Say how many lines in the records include the string "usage", adding no other words.

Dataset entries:
_ _ _ _ _ _ _

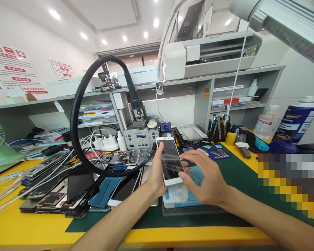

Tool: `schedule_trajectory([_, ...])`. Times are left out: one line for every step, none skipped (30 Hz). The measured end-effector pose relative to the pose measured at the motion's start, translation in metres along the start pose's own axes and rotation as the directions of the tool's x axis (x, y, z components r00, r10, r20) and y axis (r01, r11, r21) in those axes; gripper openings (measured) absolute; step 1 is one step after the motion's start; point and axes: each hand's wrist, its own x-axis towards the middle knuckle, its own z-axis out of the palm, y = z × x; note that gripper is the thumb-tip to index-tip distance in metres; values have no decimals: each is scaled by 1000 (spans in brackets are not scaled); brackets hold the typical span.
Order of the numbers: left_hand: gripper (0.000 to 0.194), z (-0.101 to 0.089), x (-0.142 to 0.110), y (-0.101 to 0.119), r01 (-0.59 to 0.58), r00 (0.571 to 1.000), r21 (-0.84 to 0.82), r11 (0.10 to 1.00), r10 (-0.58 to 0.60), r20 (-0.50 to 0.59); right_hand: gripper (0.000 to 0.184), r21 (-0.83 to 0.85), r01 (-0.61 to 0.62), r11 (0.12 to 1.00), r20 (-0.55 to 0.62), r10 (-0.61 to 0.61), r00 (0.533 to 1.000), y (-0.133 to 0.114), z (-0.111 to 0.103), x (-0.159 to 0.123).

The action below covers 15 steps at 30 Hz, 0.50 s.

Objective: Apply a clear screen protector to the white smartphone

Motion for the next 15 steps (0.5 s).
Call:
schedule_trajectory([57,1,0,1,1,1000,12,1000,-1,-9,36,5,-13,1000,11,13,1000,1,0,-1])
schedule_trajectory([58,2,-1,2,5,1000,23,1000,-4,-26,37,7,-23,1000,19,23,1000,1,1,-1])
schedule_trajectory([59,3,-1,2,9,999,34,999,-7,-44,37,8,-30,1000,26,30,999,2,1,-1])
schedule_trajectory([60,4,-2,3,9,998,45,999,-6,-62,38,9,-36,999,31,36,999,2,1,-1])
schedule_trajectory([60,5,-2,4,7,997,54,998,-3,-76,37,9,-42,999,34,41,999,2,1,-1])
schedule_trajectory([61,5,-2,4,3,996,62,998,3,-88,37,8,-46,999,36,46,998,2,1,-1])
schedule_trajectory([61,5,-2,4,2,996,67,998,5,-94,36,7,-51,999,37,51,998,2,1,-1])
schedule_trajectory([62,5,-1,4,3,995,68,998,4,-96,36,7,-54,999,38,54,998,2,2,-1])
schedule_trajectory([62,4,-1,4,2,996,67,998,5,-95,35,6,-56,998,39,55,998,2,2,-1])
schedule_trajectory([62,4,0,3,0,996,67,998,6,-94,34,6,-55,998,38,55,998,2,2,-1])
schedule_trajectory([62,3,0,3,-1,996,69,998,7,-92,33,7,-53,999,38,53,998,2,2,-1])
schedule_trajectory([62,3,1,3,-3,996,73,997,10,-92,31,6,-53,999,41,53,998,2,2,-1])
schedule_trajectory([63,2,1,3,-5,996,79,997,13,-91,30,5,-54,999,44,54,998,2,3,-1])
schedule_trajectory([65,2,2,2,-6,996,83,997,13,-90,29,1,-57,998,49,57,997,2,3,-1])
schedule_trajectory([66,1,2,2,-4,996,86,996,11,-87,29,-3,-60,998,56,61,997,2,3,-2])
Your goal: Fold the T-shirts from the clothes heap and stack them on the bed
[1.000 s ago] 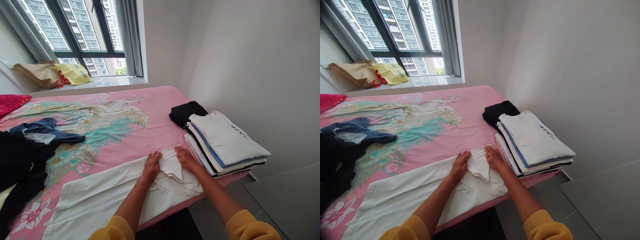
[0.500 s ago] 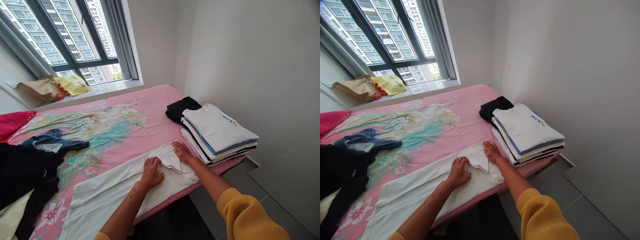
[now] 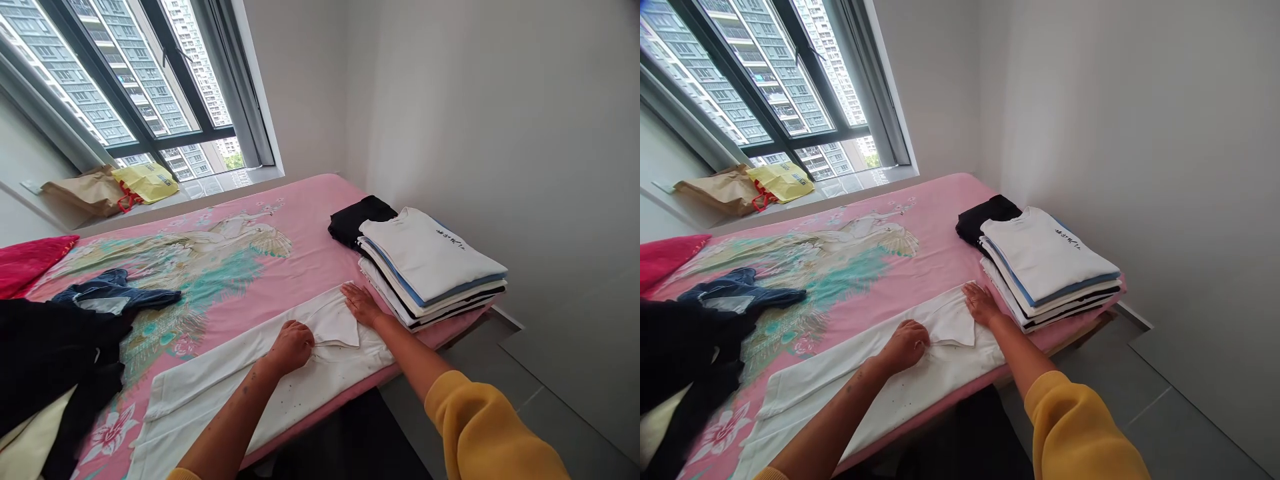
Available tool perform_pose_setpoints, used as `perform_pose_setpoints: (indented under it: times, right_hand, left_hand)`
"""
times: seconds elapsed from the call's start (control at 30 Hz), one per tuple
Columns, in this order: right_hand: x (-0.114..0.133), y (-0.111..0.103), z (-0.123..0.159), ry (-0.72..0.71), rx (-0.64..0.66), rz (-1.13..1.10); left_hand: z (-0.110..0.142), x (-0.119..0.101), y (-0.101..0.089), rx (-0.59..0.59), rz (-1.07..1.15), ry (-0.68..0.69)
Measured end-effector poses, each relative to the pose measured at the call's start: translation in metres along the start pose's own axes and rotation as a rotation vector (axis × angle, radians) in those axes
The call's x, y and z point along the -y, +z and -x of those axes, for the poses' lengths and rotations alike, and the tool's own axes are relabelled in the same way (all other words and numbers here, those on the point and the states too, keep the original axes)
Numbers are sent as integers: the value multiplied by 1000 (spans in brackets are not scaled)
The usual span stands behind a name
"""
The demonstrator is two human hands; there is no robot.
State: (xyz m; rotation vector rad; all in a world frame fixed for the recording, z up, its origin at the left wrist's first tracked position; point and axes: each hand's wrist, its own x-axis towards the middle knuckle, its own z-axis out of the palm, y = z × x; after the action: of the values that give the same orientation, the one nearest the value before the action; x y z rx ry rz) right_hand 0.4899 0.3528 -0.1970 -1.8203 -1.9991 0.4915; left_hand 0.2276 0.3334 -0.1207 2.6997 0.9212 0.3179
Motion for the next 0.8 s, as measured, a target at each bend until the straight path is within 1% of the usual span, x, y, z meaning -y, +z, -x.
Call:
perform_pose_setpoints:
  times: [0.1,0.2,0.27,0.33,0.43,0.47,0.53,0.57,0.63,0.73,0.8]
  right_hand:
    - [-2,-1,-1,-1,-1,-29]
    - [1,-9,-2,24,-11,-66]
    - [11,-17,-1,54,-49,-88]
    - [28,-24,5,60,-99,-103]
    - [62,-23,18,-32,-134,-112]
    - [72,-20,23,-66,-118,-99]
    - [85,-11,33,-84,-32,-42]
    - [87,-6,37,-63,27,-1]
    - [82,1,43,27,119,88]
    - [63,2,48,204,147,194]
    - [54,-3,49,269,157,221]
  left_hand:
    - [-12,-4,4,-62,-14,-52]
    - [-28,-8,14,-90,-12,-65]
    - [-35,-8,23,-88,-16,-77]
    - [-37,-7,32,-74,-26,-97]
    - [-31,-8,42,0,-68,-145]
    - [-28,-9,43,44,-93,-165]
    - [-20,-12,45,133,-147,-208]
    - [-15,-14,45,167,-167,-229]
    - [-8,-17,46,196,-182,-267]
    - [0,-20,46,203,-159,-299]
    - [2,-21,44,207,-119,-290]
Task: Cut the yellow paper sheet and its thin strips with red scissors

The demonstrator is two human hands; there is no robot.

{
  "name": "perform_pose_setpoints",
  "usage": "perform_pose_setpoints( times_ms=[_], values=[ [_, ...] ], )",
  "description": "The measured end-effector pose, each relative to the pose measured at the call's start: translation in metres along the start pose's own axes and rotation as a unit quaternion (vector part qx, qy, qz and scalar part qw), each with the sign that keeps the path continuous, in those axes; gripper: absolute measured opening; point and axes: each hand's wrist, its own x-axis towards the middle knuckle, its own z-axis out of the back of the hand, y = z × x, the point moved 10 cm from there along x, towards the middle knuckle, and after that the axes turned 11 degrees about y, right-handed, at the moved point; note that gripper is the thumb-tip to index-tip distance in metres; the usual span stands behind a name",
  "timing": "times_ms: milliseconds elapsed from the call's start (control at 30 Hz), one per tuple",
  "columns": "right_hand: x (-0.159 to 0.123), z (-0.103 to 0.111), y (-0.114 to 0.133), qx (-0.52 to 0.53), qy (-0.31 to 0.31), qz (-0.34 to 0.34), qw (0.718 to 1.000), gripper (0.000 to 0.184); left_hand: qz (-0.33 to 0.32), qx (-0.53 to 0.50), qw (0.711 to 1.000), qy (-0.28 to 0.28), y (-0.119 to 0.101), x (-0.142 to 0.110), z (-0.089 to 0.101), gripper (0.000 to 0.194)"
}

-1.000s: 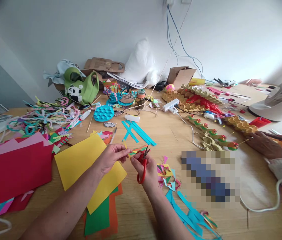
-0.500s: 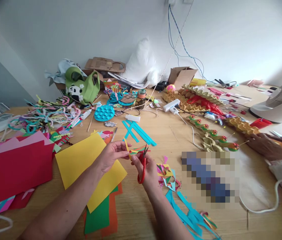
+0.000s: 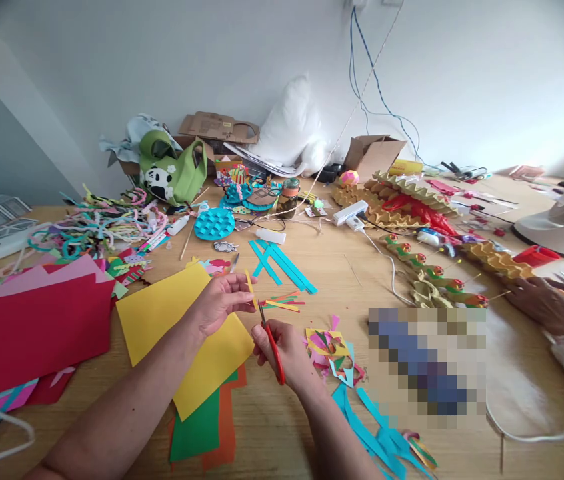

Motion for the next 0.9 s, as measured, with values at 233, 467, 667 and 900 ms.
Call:
perform_pose_setpoints(
  times_ms=[233,467,667,900],
  values=[
    [-0.001,0.0,-0.007,0.001,0.001,-0.008,1.0,0.039,0.011,-0.001,1.0,-0.002,0.003,0.0,-0.001,0.033],
    [0.0,0.0,-0.009,0.005,0.0,-0.018,1.0,0.038,0.012,-0.005,1.0,-0.003,0.004,0.0,-0.001,0.033],
    [0.0,0.001,-0.011,0.001,-0.004,-0.021,1.0,0.039,0.01,-0.006,1.0,-0.005,0.004,0.0,-0.001,0.032],
    [0.0,0.002,-0.013,0.002,-0.014,-0.045,0.999,0.038,0.01,-0.01,1.0,-0.001,0.004,0.0,-0.002,0.033]
  ],
)
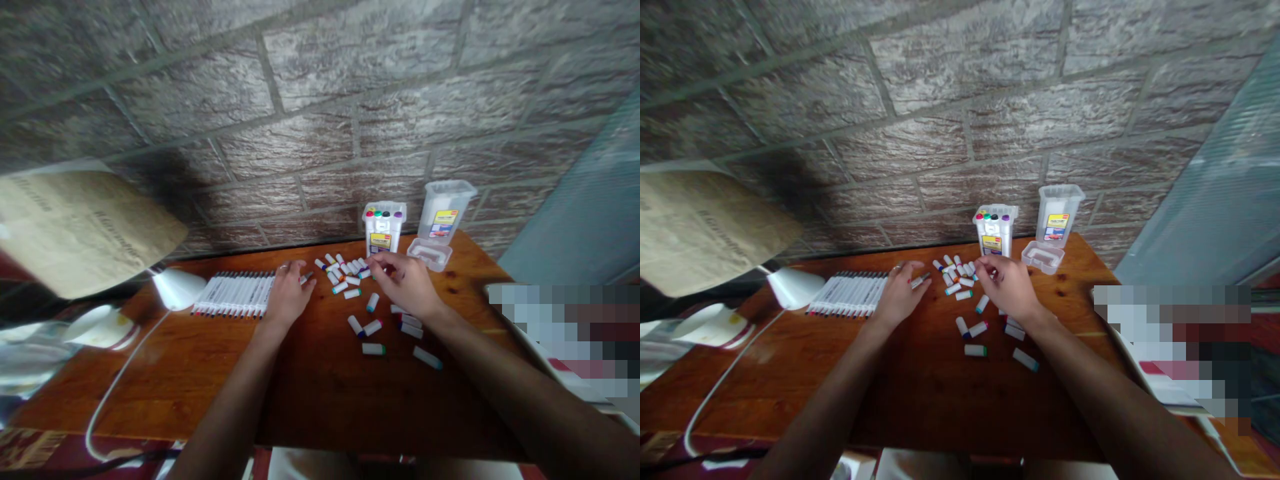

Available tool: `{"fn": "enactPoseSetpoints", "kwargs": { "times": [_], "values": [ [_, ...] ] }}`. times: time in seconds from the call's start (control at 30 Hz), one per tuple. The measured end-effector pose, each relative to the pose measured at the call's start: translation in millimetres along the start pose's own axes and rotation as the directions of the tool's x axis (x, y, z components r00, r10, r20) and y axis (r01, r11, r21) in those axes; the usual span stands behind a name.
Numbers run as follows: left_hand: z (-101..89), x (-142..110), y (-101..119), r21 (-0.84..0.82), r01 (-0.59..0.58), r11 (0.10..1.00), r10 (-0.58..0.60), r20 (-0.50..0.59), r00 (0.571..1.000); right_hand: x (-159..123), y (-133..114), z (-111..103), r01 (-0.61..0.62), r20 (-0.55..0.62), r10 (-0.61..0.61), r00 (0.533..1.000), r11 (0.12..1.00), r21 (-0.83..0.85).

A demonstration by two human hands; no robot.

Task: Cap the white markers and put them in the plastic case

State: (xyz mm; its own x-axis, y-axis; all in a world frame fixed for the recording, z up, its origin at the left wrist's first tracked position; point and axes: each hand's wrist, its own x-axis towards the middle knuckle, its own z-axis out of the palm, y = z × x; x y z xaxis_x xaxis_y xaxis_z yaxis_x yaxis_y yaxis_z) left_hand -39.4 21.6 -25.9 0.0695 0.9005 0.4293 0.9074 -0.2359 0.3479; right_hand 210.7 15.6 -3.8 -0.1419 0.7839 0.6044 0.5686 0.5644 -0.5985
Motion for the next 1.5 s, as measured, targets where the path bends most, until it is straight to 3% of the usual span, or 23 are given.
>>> {"fn": "enactPoseSetpoints", "kwargs": {
  "times": [0.17, 0.23, 0.3, 0.37, 0.43, 0.53, 0.63, 0.73, 0.97, 1.13, 1.3, 1.5],
  "values": [
    [-0.9, -0.8, -18.1, 0.155, 0.093, 0.983, -0.111, 0.11, 0.988, -2.0, -5.5, -0.7, -0.048, 0.021, 0.048, 0.999, 0.998, 0.042],
    [-2.1, 0.3, -20.4, 0.14, 0.095, 0.986, -0.118, 0.167, 0.979, -3.2, -7.3, 0.8, -0.058, 0.029, 0.057, 0.998, 0.997, 0.054],
    [-4.4, 2.7, -17.5, 0.004, 0.12, 0.993, -0.119, 0.182, 0.976, -4.9, -8.6, 4.1, -0.076, 0.039, 0.074, 0.997, 0.995, 0.067],
    [-7.2, 5.3, -9.0, -0.258, 0.171, 0.951, -0.122, 0.195, 0.973, -7.2, -9.3, 9.3, -0.119, 0.057, 0.113, 0.992, 0.986, 0.119],
    [-9.7, 6.3, 3.6, -0.554, 0.248, 0.795, -0.122, 0.256, 0.959, -9.5, -9.4, 15.9, -0.188, 0.117, 0.164, 0.98, 0.949, 0.251],
    [-10.2, 2.7, 24.9, -0.824, 0.383, 0.417, -0.075, 0.389, 0.918, -11.3, -11.2, 23.2, -0.309, 0.296, 0.17, 0.94, 0.794, 0.524],
    [-5.4, -5.0, 41.7, -0.875, 0.461, 0.148, 0.034, 0.47, 0.882, -10.6, -17.8, 22.3, -0.405, 0.422, 0.122, 0.899, 0.601, 0.689],
    [2.4, -11.3, 49.8, -0.854, 0.518, 0.034, 0.093, 0.519, 0.85, -8.7, -26.1, 16.1, -0.494, 0.512, 0.093, 0.854, 0.452, 0.743],
    [5.7, -12.9, 50.1, -0.81, 0.585, -0.047, 0.119, 0.577, 0.808, -6.6, -26.6, 12.2, -0.63, 0.618, 0.127, 0.776, 0.221, 0.745],
    [2.1, -14.8, 49.2, -0.767, 0.636, -0.085, 0.154, 0.62, 0.769, -9.3, -26.4, 14.9, -0.674, 0.662, 0.129, 0.739, 0.107, 0.731],
    [6.3, -16.7, 49.1, -0.764, 0.633, -0.121, 0.122, 0.622, 0.774, -12.6, -23.3, 19.5, -0.673, 0.655, 0.169, 0.736, 0.086, 0.734],
    [5.6, -14.7, 44.3, -0.768, 0.634, -0.085, 0.144, 0.62, 0.771, -14.3, -23.0, 21.9, -0.676, 0.67, 0.097, 0.736, 0.055, 0.735]
  ]
}}
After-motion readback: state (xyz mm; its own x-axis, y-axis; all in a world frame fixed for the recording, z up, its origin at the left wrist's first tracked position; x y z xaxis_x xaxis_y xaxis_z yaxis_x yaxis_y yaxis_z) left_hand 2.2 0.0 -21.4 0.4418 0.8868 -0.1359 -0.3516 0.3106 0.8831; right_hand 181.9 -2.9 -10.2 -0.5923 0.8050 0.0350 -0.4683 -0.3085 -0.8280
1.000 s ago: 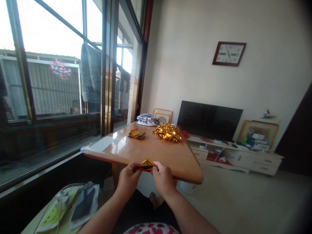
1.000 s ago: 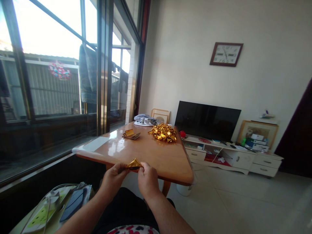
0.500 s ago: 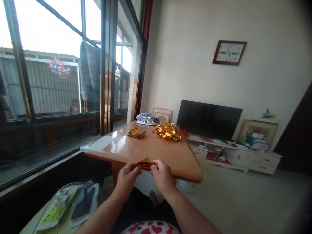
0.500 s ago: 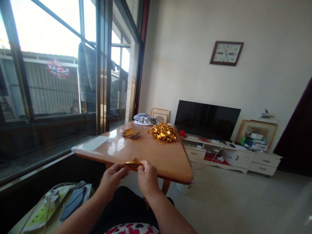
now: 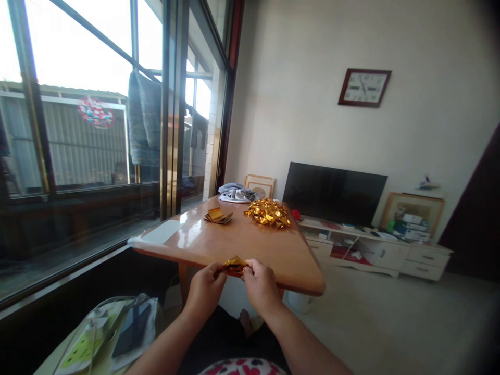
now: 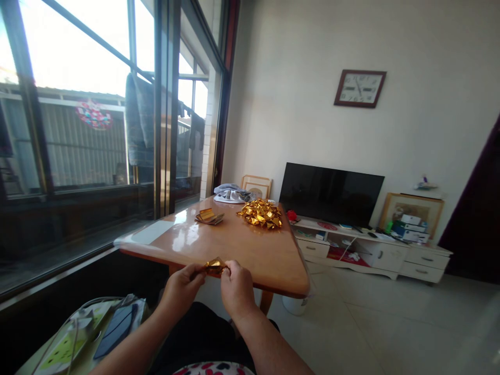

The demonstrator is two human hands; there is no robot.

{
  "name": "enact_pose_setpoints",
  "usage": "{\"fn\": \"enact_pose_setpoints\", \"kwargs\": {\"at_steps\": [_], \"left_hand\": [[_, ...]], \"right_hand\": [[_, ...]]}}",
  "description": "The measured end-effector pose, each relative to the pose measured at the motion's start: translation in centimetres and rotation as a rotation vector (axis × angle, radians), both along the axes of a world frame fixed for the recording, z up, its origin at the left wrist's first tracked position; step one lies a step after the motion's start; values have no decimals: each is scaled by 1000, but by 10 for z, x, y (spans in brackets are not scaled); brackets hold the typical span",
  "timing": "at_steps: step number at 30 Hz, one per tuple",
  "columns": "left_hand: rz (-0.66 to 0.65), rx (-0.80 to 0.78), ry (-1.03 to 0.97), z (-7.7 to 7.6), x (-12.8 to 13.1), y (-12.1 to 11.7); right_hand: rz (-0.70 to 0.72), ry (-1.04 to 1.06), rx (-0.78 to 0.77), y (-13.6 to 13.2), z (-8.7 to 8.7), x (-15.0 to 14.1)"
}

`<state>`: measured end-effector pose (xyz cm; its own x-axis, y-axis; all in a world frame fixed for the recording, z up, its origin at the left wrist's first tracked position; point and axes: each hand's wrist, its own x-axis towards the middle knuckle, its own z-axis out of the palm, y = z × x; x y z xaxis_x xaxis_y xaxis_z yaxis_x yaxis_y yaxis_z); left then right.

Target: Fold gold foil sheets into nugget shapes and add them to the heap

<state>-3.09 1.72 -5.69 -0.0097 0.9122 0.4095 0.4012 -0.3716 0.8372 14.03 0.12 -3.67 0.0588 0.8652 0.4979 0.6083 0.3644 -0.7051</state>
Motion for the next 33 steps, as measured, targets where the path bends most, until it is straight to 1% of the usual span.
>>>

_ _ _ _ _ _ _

→ TASK RESPONSE
2